Your answer should be only the lines below from the one with "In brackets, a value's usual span" to the one with "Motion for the", repeated exactly, ends included.
* * *
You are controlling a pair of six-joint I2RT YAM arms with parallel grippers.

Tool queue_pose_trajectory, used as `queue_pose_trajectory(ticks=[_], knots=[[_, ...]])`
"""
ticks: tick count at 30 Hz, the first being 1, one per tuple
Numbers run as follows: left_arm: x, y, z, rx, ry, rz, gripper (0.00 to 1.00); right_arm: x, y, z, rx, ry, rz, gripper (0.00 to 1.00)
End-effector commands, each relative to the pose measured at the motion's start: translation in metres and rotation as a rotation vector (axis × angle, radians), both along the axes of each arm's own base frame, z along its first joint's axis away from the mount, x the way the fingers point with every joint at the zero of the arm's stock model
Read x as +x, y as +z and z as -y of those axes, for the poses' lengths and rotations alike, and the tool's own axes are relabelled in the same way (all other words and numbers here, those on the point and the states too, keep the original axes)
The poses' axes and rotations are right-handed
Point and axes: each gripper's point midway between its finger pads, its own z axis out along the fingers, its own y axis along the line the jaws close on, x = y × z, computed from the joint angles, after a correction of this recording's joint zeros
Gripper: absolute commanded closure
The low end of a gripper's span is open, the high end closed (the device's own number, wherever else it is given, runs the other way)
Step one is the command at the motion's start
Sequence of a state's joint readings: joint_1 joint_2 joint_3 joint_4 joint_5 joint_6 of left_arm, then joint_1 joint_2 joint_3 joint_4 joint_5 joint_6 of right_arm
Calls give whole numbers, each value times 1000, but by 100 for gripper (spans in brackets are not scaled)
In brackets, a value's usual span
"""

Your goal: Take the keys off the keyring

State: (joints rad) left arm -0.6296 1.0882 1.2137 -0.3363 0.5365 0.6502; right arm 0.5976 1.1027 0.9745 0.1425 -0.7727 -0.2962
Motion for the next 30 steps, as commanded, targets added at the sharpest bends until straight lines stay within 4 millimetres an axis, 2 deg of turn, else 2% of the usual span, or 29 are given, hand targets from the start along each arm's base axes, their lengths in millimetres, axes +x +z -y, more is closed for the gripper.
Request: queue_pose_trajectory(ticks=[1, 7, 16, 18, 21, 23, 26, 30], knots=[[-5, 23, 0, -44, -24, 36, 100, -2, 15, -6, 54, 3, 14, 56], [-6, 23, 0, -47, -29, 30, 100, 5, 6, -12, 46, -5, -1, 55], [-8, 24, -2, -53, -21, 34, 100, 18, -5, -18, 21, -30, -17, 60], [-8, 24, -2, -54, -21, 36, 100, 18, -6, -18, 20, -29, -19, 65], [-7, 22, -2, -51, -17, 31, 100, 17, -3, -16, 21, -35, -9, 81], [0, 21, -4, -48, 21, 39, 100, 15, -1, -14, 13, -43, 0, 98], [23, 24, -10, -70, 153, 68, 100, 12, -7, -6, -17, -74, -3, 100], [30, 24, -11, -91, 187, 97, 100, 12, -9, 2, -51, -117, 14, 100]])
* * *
Your solution:
In brackets, a value's usual span
"""

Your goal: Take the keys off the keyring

State: (joints rad) left arm -0.6296 1.0882 1.2137 -0.3363 0.5365 0.6502; right arm 0.5976 1.1027 0.9745 0.1425 -0.7727 -0.2962
Motion for the next 30 steps, as commanded, targets added at the sharpest bends until straight lines stay within 4 millimetres an axis, 2 deg of turn, else 2% of the usual span, or 29 are given, hand targets from the start along each arm's base axes, their lengths in millimetres, axes +x +z -y, more is closed for the gripper.

No additional answer is expected.